Рылеев стоял среди осуждавших его людей и не знал, что делать; он видел, что все отшатнулись от него, и ему стало неприятно и тяжело, хотя это были люди, которых он никогда, не уважал, и мнением которых о себе не интересовался и не дорожил. Но он инстинктом понимал, что тут его осуждали не певицы, официанты, хористки и хористы. Люди осуждали его, как человека, а не как гостя, кутилу и богача. Во взглядах, словах и восклицаниях всех он видел упрек себе в том, что нельзя так оскорблять женщину вообще, а в особенности ту, которая выделена из массы других.

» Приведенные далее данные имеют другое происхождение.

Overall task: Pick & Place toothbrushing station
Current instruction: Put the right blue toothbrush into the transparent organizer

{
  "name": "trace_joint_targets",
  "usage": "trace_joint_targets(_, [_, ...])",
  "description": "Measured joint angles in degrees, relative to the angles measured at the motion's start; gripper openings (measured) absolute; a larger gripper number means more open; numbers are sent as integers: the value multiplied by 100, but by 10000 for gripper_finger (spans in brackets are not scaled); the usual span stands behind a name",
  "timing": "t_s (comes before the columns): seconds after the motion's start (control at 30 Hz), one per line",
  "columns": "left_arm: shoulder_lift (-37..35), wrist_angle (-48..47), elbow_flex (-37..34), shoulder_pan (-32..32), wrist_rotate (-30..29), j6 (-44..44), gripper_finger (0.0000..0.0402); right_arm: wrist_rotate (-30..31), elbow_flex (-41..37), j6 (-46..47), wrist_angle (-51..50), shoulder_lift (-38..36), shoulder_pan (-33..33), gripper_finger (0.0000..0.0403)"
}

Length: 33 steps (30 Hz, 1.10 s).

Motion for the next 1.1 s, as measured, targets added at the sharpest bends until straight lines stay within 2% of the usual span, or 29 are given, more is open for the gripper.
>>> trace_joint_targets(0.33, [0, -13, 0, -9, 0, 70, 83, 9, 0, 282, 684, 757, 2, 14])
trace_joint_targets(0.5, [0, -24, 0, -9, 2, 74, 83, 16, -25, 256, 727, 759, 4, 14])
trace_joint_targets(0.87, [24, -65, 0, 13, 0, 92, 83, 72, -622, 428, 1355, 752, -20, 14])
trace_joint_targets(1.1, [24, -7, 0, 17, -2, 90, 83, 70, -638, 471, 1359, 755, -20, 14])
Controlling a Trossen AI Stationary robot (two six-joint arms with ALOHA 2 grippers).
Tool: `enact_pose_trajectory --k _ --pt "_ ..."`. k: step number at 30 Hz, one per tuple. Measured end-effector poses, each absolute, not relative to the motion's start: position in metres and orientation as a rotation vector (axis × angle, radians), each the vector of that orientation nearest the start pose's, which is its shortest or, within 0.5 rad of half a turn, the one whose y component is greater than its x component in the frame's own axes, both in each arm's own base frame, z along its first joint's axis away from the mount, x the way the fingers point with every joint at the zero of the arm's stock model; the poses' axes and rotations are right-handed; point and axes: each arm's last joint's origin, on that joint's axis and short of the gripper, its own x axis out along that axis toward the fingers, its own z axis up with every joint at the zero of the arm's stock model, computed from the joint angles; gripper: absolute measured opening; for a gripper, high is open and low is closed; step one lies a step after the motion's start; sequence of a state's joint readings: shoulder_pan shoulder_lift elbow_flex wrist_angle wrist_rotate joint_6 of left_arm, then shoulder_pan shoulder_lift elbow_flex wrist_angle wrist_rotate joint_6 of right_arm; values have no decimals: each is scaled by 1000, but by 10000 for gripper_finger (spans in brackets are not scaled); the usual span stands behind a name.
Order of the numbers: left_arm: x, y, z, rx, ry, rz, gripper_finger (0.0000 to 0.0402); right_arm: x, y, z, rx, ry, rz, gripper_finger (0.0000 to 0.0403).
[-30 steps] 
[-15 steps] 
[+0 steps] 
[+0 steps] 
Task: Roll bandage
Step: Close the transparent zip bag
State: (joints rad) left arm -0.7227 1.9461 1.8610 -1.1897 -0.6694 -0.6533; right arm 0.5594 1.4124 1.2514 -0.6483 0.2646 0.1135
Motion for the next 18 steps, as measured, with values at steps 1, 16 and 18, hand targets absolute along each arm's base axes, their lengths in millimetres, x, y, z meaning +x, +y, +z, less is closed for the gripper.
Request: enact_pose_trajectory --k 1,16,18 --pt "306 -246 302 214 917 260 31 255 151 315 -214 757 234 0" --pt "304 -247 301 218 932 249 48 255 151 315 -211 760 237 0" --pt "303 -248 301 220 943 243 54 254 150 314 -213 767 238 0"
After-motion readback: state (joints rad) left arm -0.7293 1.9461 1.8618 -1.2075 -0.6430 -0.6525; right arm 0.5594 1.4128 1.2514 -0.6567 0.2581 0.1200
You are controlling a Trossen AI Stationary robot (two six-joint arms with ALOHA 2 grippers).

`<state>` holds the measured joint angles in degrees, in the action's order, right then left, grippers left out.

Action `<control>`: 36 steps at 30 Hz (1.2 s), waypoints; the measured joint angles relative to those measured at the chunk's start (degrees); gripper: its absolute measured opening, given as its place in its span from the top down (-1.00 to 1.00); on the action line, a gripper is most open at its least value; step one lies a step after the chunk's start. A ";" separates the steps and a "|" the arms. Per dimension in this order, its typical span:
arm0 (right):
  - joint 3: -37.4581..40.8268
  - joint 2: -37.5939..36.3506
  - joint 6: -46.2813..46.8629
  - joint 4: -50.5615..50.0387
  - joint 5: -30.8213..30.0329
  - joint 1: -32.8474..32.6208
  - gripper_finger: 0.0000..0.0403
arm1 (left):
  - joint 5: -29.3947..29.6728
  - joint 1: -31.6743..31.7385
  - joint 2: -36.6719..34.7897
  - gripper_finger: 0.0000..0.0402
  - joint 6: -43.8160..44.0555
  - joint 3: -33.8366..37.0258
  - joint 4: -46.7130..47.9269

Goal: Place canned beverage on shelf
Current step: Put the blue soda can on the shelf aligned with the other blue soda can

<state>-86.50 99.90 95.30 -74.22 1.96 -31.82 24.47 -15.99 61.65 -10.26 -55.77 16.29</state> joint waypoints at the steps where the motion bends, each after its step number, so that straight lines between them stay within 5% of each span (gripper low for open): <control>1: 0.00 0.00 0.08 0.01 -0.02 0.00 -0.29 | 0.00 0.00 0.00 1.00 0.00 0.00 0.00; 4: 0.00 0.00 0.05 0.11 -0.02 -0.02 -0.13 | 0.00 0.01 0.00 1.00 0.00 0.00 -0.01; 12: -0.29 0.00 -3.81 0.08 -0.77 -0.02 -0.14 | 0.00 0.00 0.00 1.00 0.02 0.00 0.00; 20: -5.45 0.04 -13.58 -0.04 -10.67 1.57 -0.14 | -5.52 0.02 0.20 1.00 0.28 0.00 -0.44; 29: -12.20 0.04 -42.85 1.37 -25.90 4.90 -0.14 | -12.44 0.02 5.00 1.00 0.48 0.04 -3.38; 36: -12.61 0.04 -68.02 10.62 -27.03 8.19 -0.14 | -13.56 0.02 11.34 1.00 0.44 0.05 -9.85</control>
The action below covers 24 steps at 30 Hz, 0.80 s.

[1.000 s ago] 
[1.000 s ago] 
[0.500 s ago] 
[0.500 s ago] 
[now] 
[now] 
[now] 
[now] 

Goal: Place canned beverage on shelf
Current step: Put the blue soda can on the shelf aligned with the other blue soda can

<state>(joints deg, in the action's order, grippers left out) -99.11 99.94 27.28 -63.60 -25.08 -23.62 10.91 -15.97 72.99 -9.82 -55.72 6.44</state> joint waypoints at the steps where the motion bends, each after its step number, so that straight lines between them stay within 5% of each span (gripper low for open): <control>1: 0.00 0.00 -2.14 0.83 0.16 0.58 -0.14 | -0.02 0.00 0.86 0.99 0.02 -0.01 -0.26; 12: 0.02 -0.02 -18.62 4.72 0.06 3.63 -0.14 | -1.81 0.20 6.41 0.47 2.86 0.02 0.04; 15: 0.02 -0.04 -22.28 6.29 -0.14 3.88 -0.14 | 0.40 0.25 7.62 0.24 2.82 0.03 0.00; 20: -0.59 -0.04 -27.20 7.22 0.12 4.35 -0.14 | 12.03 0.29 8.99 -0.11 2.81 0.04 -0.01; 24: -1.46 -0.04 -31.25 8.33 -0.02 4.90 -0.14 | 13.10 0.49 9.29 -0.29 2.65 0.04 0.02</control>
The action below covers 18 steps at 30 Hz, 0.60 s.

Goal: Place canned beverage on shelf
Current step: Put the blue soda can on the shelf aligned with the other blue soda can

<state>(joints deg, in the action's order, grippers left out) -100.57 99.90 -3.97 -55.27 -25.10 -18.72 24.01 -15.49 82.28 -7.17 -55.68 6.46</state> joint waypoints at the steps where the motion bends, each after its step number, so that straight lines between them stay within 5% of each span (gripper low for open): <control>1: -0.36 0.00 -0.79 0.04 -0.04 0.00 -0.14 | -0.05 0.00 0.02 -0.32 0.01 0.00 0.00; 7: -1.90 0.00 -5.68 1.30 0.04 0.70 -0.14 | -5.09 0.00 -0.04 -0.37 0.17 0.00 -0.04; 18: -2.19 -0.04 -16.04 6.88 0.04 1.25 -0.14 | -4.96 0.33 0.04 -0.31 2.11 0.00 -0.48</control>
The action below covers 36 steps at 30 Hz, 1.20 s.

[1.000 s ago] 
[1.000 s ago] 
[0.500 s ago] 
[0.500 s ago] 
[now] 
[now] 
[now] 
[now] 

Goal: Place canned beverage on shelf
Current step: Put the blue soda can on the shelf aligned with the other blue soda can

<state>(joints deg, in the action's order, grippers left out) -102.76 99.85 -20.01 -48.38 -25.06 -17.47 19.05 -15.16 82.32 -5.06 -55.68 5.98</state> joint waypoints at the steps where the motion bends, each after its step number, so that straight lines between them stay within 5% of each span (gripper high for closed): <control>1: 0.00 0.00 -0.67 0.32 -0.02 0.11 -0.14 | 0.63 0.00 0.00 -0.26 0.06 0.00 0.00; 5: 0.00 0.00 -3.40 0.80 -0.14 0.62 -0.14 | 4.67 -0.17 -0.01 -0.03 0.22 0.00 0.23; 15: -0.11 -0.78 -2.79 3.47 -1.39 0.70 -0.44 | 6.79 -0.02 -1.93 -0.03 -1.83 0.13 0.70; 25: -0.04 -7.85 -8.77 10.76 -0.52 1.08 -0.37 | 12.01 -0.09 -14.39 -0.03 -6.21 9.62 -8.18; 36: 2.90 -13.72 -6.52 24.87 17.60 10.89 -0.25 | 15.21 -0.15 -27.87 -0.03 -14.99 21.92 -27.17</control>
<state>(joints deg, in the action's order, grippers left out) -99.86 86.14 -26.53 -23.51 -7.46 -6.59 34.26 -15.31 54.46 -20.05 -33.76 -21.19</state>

Рылеев среди сожалений и говора вышел в сад, чтобы освежить свою отуманенную голову. Он начал учащенно, словно после долгого бега, вдыхать в себя сырой и свежий воздух наступающего дня. Часть неба уже посветлела., и голубой фон горизонта все более вытеснял синеву небосклона, заставляя меркнуть звезды. Рылеева неотступно, назойливо преследовала фраза Дубровиной: — я, может, была ею, но только не для вас! Эта фраза звучала у него в ушах. И ему было так стыдно и тяжело, как никогда в жизни, его душа наполнилась такой жгучей жалостью к Дубровиной, что ему хотелось рыдать. Он безусловно осуждал себя и раскаивался, и никак не мог понять, что с ним сделалось, как он позволил себе, и за что наконец он оскорбил Дубровину. Он никогда до сих пор не позволил себе оскорбить ни одной женщины, хотя провел много лет в обществе доступных женщин. Между тем судьбе угодно было поиздеваться над ним: женщина, которая была близка его сердцу, была с ним искренна и бескорыстна, эта женщина была глубоко унижена им. Он не знал, почему презрение, накопившееся незаметно в его душе против доступных женщин, должно было вылиться на Дубровину, которую он полюбил. На душе у него было тяжело и смутно. Его тянуло к Дубровиной, и он думал о том, чтобы броситься к ногам ее, просить у нее прощение, разсказать ей все, объяснить, что он не знал, что делать, открыть ей свою душу, приласкать ее. Жажда раскаяния мучила его, но он не смел этого сделать, не знал, как посмотреть Дубровиной в глаза, что сказать ей. Ведь, все это было для него впервые: и любовь, и страдание, и ревность, и все чувства, которыми он был обуреваем в последнее время, а сегодня в особенности.